As always, the Devil is in the details, as everything depends on who your employer is if you are an employee, or who your clients are if you are a freelancer.


  1. Ah, yes! The good old days. i became pregnant while teaching full-time at UC Davis, which provided medical benefits. I had to take a semester off, which meant a break in service. Medical benefits could be continued independently, except in the case of pregnancy, which was a “pre-existing condition.” Of course men had no pre-existing condition in the same circumstance.

    Baby steps, baby steps….


  2. […] This was absolutely true when I was working as an employee in the eighties. It was true in Europe on both sides of the Iron Curtain, as well as in America and in Japan. Even an entry level employee at the San Francisco Visitors and Convention Bureau such as myself had an excellent benefit package including health, dental, vision, and life insurance, as well as the promi… […]


  3. I don’t know for other Europeans, but many employers here still offer a pretty good deal. My longest “real” job 1999-2006 (in Luxembourg) offered 13 monthly salaries, an additional 1/2 a salary in the summer, daily meal vouchers that you could use in any restaurant or supermarket, 35 paid vacation days per year, and an annual performance-based bonus. Every employee got this, by the way, from the lowliest data-entry clerk up. The big bosses got huge extra bonuses, of course. Healthcare-wise and pension-wise everyone was also fully covered in “communist” Europe. When I read my contract for the first time I couldn’t believe it. And my co-workers still complained!

    As a freelancer I have none of those perks, but I’m so much happier running my own show. The other day I was talking with a friend about (saving for) retirement. She was adamant about not wanting to work beyond 60 (she’s an employee with a good salary and good benefits), and I was thinking I don’t ever want to stop working. I think this is one of the luxuries of being a translator: you can probably still do it when you’re 80 as long as your brain and your fingers (for typing) still work. Most importantly, I love what I do and I don’t feel like I’m selling my soul like I did with most “real” jobs I’ve had.

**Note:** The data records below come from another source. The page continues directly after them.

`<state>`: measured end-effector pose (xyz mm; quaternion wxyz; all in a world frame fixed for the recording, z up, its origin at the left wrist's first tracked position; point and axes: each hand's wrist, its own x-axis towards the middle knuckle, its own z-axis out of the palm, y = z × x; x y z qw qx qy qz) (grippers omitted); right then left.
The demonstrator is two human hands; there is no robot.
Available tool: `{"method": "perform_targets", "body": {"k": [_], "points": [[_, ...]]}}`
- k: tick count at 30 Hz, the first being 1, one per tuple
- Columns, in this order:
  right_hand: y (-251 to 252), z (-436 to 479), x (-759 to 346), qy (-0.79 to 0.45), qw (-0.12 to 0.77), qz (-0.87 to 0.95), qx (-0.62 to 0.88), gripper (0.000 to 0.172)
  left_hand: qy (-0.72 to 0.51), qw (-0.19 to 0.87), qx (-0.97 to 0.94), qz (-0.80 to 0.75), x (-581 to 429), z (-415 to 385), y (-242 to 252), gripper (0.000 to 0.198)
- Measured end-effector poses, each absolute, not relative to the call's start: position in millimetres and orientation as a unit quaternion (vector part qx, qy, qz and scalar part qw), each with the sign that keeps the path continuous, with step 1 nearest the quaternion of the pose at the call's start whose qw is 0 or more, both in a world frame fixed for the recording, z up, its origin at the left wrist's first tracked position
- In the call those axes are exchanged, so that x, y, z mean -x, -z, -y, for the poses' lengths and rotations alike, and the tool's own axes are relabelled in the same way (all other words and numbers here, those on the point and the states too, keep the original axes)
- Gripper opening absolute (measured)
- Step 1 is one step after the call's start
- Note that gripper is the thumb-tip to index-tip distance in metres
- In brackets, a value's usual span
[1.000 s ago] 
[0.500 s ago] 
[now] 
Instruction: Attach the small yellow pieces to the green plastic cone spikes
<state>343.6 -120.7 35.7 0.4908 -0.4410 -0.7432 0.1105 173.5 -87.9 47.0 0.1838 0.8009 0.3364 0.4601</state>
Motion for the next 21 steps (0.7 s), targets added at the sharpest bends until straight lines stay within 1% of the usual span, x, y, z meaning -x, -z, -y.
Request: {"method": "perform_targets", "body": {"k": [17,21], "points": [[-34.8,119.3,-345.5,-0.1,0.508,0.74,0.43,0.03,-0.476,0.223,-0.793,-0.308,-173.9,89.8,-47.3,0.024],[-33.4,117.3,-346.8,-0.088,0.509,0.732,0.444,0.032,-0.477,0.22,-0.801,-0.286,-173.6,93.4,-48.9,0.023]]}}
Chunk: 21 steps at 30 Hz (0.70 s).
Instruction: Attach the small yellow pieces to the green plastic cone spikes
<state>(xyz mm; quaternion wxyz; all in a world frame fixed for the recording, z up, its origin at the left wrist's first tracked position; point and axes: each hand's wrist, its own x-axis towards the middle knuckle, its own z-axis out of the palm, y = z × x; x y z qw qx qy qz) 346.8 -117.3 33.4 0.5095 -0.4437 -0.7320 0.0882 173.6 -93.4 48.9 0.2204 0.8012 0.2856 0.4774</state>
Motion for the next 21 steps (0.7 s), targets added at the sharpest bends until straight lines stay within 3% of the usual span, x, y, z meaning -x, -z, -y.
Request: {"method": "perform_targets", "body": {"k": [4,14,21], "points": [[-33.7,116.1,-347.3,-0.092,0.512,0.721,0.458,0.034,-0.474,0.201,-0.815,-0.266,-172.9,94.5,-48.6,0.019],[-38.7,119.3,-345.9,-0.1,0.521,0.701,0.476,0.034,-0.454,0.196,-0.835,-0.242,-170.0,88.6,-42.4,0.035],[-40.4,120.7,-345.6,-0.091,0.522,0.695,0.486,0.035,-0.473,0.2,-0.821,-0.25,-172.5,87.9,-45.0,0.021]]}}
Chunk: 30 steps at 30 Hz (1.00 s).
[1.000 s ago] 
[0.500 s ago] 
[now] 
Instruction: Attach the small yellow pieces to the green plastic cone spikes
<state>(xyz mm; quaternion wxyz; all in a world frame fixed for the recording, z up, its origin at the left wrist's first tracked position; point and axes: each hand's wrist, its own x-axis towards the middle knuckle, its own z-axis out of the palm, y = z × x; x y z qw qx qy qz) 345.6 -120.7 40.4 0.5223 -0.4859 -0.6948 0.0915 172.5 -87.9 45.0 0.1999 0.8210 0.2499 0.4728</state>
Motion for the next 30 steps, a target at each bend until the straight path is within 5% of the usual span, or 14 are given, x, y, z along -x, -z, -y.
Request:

  4. “I think this is one of the luxuries of being a translator: you can probably still do it when you’re 80″

    It’s more that you have to work well into your eighties or until you drop that these days, whichever comes first.

    That’s the beauty of the system – for our corporate overlords, that is, who get to suck your blood for a really long time.

    Last week I was talking on the phone to a German translator who lives in US and sometime sends me work. I remembered that she was older than me because ten years ago she told me that, but I did not know how old she was.

    So I asked her:”You are older then me, aren’t you?”

    And she said:”Yeah, I’m older than you. I’m 86″.

    In a way it is liberating to know that I will probably still be able to work and thus to pay my bills when I am just a step or two away from the grave, or rather the crematorium, which is much cheaper.

    But at the same time, it is a symptom of enslavement and subjugation of the majority of the population by the ruling class when this is something that septuagenarians and octogenarians have to do rather than chose to do.